Leave out the images and return all the data word for word.

(Material provided)

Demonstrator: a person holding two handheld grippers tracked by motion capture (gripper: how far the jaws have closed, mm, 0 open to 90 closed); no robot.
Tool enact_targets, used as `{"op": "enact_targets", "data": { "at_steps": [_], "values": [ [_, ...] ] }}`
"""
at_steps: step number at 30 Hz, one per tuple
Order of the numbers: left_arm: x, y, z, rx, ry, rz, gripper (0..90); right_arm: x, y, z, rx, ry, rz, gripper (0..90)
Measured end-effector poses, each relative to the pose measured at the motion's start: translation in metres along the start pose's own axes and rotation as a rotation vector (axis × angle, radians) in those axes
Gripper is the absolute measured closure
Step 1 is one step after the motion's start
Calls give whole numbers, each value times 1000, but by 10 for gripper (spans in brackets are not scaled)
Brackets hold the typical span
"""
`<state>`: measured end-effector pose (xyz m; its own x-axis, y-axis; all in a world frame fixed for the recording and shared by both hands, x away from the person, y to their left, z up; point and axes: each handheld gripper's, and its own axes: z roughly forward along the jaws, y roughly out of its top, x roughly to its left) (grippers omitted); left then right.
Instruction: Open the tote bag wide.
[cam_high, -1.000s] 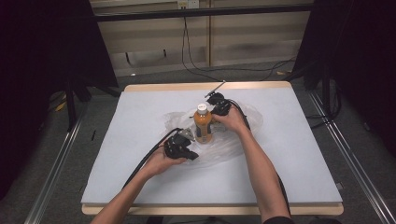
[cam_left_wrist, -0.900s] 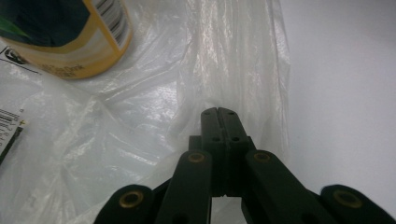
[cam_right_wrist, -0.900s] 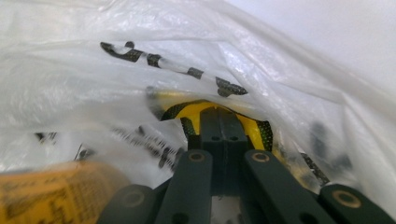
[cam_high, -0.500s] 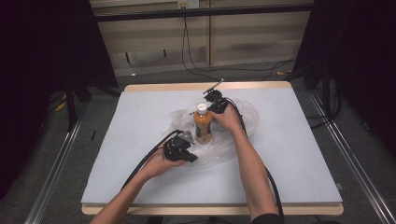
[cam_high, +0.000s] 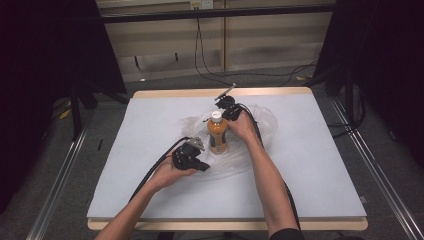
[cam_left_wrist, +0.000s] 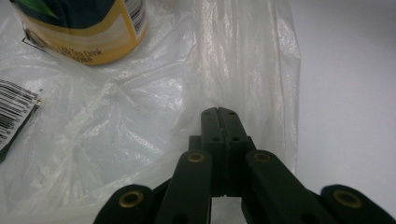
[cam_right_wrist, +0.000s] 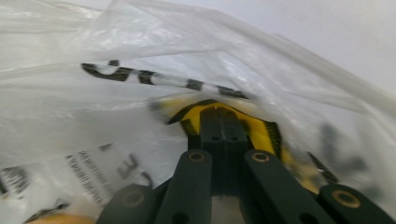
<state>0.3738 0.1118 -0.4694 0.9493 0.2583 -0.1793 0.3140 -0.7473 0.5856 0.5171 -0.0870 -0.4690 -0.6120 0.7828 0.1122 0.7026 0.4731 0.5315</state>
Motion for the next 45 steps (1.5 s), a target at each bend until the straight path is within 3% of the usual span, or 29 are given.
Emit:
{"op": "enact_targets", "data": {
  "at_steps": [2,4,5,8,9,10,13,14,17,18,21,23,24,26,27,28,29,30,32,36,40,42,45],
  "values": [
    [0,-1,0,-8,8,-2,900,1,0,-6,-32,42,-4,900],
    [0,-1,-1,-3,9,-7,900,2,0,-9,-33,41,-8,900],
    [0,-2,-1,-34,-8,-8,900,4,0,-16,-47,63,-3,900],
    [-1,-1,-5,-53,-7,-7,900,6,-1,-24,-60,60,-12,900],
    [-2,-1,-6,-90,-21,-13,900,5,-5,-35,-92,78,-7,900],
    [-2,0,-10,-75,-6,-2,900,4,-7,-40,-106,77,-6,900],
    [-3,0,-14,-148,-12,-10,893,1,-12,-51,-127,65,-14,900],
    [-4,0,-16,-169,-3,-28,881,-1,-14,-56,-145,60,-22,900],
    [-5,1,-25,-213,27,-20,824,-4,-23,-73,-195,67,-17,900],
    [-7,2,-29,-222,53,-20,798,-5,-27,-78,-217,71,-19,900],
    [-12,2,-38,-269,77,-13,681,-9,-45,-99,-280,59,-10,900],
    [-14,0,-45,-293,99,-1,656,-9,-51,-103,-296,50,-13,893],
    [-16,-2,-47,-318,110,-5,628,-9,-56,-108,-314,48,-12,814],
    [-18,-7,-52,-340,155,0,602,-7,-66,-117,-338,35,-20,740],
    [-20,-10,-54,-365,165,-9,556,-3,-77,-127,-383,20,-29,616],
    [-21,-12,-57,-383,169,-10,540,-1,-82,-133,-415,25,-22,559],
    [-22,-15,-61,-404,174,-6,540,-1,-82,-133,-415,25,-22,559],
    [-23,-17,-65,-425,179,-6,495,1,-87,-138,-438,42,-23,504],
    [-26,-21,-73,-430,204,-27,403,6,-98,-150,-504,59,-21,382],
    [-26,-33,-84,-441,251,-45,271,15,-118,-164,-537,10,-20,175],
    [-27,-44,-89,-443,267,-98,149,19,-145,-177,-592,-32,-12,81],
    [-31,-48,-92,-424,295,-100,122,19,-151,-180,-603,-40,-9,77],
    [-37,-57,-96,-434,325,-102,77,21,-172,-188,-624,-64,8,50]
  ]
}}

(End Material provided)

Solution to this exercise:
Demonstrator: a person holding two handheld grippers tracked by motion capture (gripper: how far the jaws have closed, mm, 0 open to 90 closed); no robot.
Tool enact_targets, used as `{"op": "enact_targets", "data": { "at_steps": [_], "values": [ [_, ...] ] }}`
"""
at_steps: step number at 30 Hz, one per tuple
Order of the numbers: left_arm: x, y, z, rx, ry, rz, gripper (0..90); right_arm: x, y, z, rx, ry, rz, gripper (0..90)
Measured end-effector poses, each relative to the pose measured at the motion's start: translation in metres along the start pose's own axes and rotation as a rotation vector (axis × angle, radians) in those axes
Gripper is the absolute measured closure
Step 1 is one step after the motion's start
Calls give whole numbers, each value times 1000, but by 10 for gripper (spans in brackets are not scaled)
Brackets hold the typical span
"""
`<state>`: measured end-effector pose (xyz m; its own x-axis, y-axis; all in a world frame fixed for the recording and shared by both hands, x away from the person, y to their left, z up; point and axes: each handheld gripper's, and its own axes: z roughly forward along the jaws, y roughly out of its top, x roughly to its left) (grippers omitted); left then right.
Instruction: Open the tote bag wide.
[cam_high, -1.000s] 
[cam_left_wrist, -0.900s] 
[cam_right_wrist, -0.900s] 
[cam_high, -0.500s] 
[cam_high, +0.000s] 
[cam_left_wrist, +0.000s] 
[cam_right_wrist, +0.000s] 
<state>0.3738 0.1118 -0.4694 0.9493 0.2583 -0.1793 0.3140 -0.7473 0.5856 0.5171 -0.0870 -0.4690 -0.6120 0.7828 0.1122 0.7026 0.4731 0.5315</state>
Motion for the next 45 steps (1.5 s), a target at each bend until the straight path is within 3% of the usual span, or 29 are given.
Emit:
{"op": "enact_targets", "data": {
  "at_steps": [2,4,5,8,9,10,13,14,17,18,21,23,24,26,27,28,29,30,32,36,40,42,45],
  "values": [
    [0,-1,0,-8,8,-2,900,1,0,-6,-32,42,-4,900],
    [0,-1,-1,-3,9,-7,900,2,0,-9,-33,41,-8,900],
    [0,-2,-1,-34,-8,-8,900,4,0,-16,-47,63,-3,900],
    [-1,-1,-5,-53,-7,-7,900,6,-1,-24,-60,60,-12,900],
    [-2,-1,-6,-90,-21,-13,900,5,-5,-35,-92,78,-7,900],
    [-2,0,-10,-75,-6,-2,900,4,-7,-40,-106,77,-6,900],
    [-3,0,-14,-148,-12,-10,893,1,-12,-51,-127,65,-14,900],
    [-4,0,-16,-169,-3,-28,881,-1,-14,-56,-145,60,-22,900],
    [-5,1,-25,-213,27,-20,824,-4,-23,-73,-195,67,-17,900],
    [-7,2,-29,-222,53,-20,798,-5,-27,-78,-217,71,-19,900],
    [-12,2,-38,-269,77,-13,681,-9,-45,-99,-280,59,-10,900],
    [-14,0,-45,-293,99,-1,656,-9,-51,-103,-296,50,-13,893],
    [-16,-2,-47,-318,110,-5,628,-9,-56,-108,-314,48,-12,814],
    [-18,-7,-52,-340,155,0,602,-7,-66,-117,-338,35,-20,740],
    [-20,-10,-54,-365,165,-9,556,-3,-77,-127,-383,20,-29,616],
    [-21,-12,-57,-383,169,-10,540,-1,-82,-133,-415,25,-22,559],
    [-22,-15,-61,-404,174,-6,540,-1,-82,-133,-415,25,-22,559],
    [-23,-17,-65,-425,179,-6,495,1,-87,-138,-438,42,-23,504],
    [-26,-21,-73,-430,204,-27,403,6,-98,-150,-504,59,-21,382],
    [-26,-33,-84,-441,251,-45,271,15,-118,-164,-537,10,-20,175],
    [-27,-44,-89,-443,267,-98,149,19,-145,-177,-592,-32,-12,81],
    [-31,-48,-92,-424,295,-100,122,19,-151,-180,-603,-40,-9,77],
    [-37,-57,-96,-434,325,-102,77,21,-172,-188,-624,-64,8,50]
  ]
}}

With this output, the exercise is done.